From the entries below, return every line that includes the word "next".

:: THE INPUT ::

----------------

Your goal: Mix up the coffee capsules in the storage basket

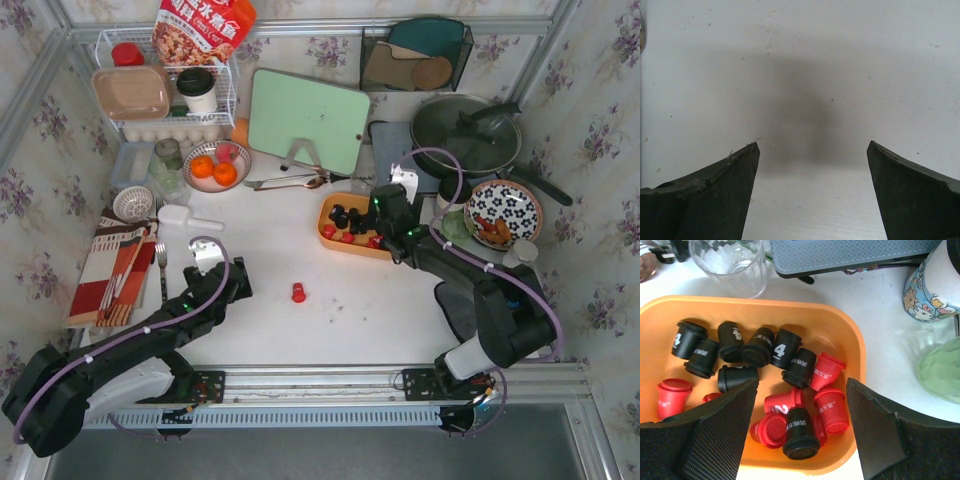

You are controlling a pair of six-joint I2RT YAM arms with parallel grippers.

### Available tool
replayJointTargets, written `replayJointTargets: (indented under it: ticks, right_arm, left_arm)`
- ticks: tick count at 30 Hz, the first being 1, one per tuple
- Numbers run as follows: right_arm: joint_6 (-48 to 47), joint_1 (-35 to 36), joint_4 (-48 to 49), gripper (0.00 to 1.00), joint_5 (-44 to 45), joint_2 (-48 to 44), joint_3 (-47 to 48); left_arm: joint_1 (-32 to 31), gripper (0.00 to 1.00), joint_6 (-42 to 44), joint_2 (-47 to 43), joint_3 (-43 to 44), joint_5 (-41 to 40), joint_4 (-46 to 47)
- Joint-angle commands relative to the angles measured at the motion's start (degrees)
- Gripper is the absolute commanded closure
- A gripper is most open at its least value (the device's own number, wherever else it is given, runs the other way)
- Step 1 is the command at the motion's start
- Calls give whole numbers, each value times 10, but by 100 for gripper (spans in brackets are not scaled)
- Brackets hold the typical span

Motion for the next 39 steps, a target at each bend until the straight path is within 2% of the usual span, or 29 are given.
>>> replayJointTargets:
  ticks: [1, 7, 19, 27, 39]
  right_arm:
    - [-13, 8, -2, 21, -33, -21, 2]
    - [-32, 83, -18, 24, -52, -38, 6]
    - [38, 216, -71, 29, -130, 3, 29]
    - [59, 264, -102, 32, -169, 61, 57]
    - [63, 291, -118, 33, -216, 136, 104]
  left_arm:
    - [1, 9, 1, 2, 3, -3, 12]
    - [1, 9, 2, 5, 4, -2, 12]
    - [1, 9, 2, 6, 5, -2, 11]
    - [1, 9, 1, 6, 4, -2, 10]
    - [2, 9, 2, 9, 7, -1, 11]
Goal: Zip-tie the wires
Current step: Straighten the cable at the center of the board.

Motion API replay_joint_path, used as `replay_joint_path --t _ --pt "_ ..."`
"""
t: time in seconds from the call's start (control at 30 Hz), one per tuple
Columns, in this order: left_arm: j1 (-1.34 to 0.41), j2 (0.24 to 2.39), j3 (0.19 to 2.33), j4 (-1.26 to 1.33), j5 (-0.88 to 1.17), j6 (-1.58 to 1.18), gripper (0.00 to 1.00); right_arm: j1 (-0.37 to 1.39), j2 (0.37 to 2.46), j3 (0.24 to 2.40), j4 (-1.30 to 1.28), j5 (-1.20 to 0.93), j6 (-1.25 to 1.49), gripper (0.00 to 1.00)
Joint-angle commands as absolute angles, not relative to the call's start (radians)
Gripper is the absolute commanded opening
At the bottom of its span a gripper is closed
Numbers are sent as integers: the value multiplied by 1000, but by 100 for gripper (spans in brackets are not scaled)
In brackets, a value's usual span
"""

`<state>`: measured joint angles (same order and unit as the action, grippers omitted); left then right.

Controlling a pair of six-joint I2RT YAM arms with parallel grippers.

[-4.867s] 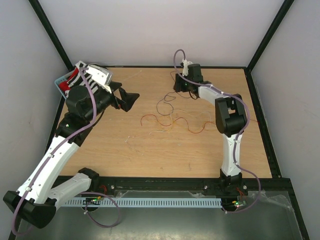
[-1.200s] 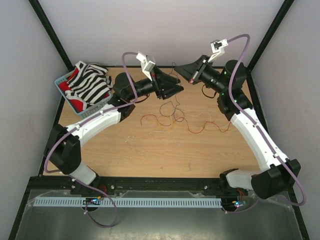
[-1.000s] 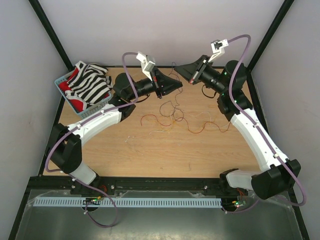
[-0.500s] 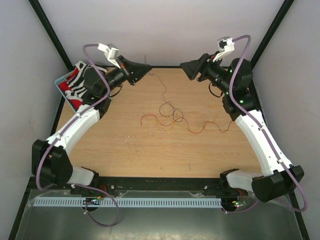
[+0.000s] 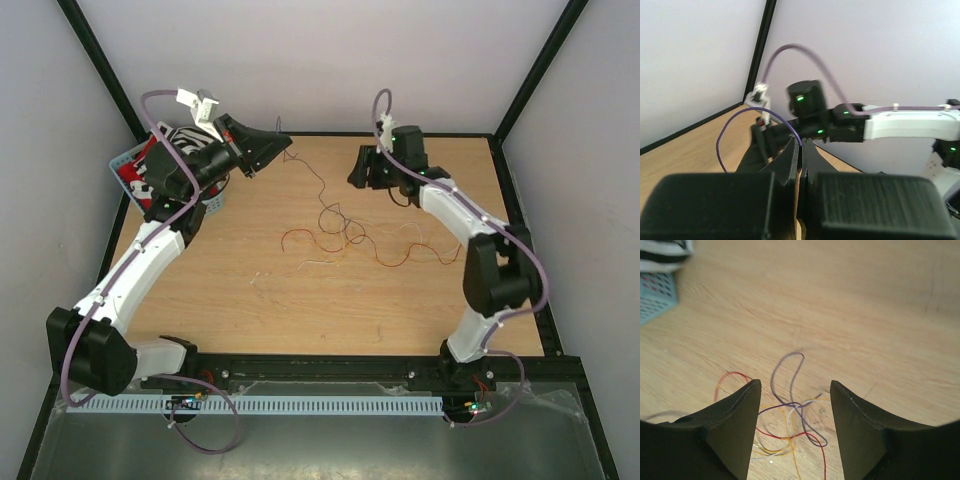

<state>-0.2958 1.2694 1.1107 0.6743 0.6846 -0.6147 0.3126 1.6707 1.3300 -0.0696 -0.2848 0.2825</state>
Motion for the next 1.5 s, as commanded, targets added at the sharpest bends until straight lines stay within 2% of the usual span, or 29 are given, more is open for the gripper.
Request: replay_joint_path --t 0.0,0.23,0.6,0.73,0.8,0.9,1.03,1.47 --pt "-292 1242 1101 684 713 -643 0 335 1797 1430 -170 -315 251 68" --pt "-292 1233 1095 683 714 -644 0 375 1950 1481 -189 -352 262 68" --pt "-291 1222 1089 683 718 -652 0 397 2053 1500 -200 -295 251 64" --pt "-292 1218 1085 682 720 -653 0 396 2093 1518 -206 -355 254 51" --pt "-292 1214 1083 683 719 -655 0 398 2106 1531 -211 -382 254 40" --pt "-289 1204 1082 676 719 -652 0 397 2089 1566 -226 -367 244 16" --pt "-274 1181 1084 653 722 -649 0 395 2043 1672 -266 -260 208 1" --pt "-120 1051 1014 524 718 -668 0 331 1990 1974 -319 -52 163 0"
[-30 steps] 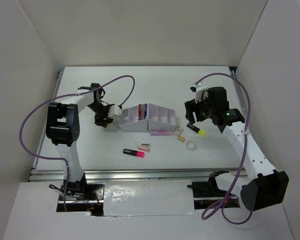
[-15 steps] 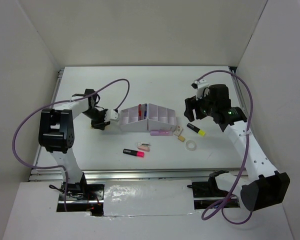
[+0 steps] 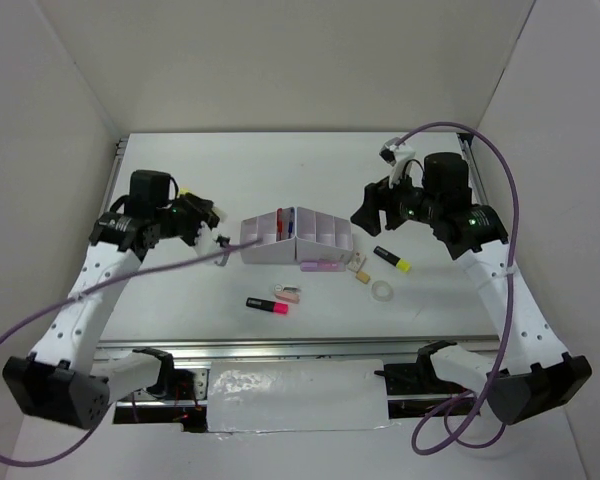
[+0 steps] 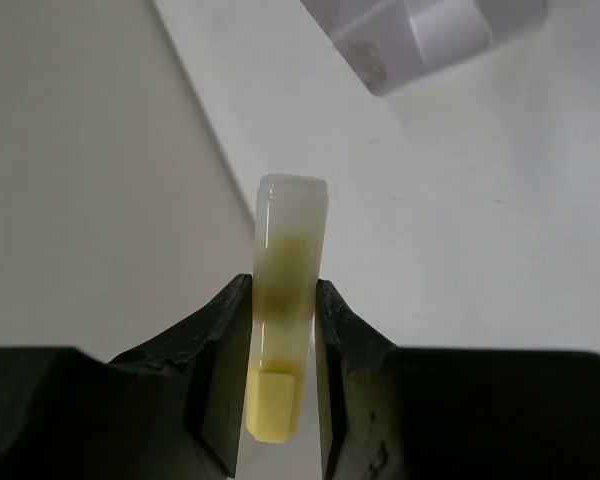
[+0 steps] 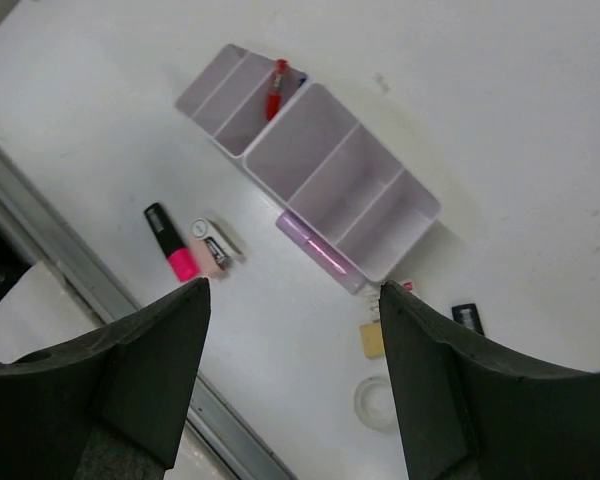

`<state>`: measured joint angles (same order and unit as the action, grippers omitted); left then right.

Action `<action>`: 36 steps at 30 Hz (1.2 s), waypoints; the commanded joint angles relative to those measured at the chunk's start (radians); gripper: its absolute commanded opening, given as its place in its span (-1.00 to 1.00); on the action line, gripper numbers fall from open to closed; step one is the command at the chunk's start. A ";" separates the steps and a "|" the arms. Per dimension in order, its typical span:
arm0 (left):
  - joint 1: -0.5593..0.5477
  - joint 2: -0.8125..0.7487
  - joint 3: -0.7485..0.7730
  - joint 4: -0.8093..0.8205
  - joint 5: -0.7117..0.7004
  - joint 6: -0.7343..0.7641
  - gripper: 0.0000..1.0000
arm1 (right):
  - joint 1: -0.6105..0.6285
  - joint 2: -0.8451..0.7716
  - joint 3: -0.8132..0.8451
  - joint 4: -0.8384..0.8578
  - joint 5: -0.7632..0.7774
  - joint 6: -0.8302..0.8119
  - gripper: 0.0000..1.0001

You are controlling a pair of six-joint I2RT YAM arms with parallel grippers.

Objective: Sort the stationery into containers
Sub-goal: Pick up the stationery from the center of the board.

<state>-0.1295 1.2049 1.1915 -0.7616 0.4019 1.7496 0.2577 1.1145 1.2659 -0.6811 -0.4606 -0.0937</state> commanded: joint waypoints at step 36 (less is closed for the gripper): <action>-0.898 -0.242 -0.196 0.097 -0.318 0.433 -0.80 | 0.410 0.337 0.274 -0.005 -0.202 0.295 0.60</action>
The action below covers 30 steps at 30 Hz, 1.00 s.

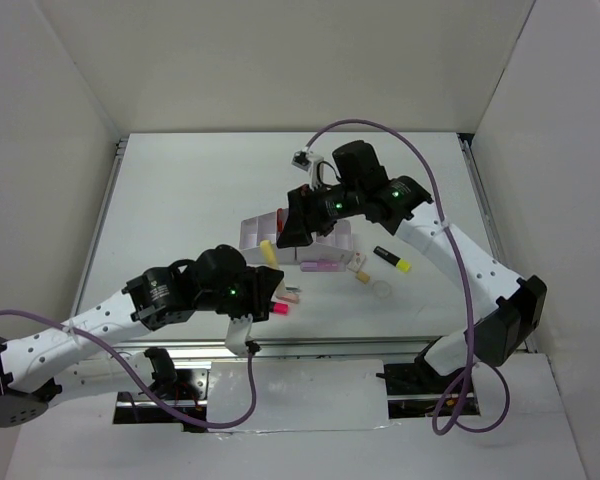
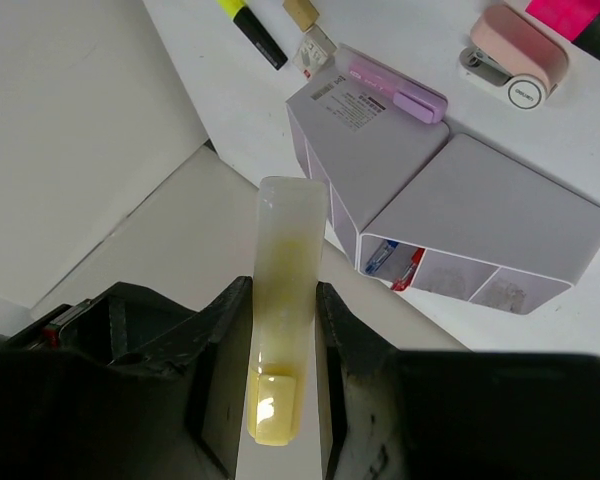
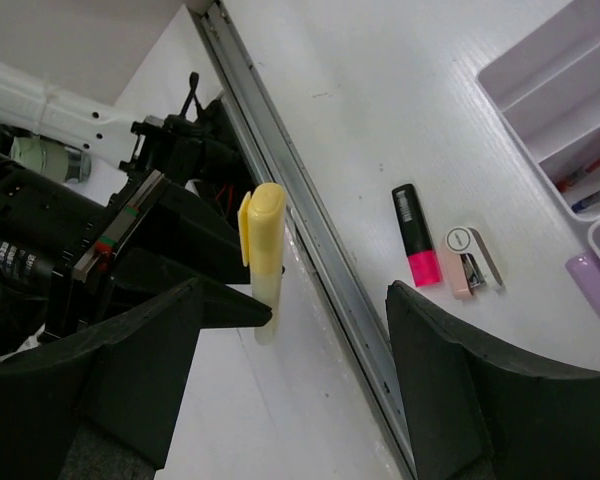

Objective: Sort the stationery into containers
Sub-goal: Pick up the stationery from the center of the board, then place the stationery in the storage box.

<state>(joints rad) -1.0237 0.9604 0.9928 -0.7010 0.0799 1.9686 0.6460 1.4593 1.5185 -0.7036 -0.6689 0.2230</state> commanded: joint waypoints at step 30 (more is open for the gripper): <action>-0.012 0.052 -0.031 0.064 -0.022 0.197 -0.81 | 0.098 0.133 0.080 0.036 0.046 -0.013 -0.52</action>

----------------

:: ANSWER SECTION ::
Motion for the next 39 steps, a target at each bend until the straight path is within 2% of the usual span, or 29 are given.
Motion for the next 1.5 s, as commanded, targets added at the sharpest bends until straight lines stay within 2% of the usual span, or 29 are given, more is open for the gripper.

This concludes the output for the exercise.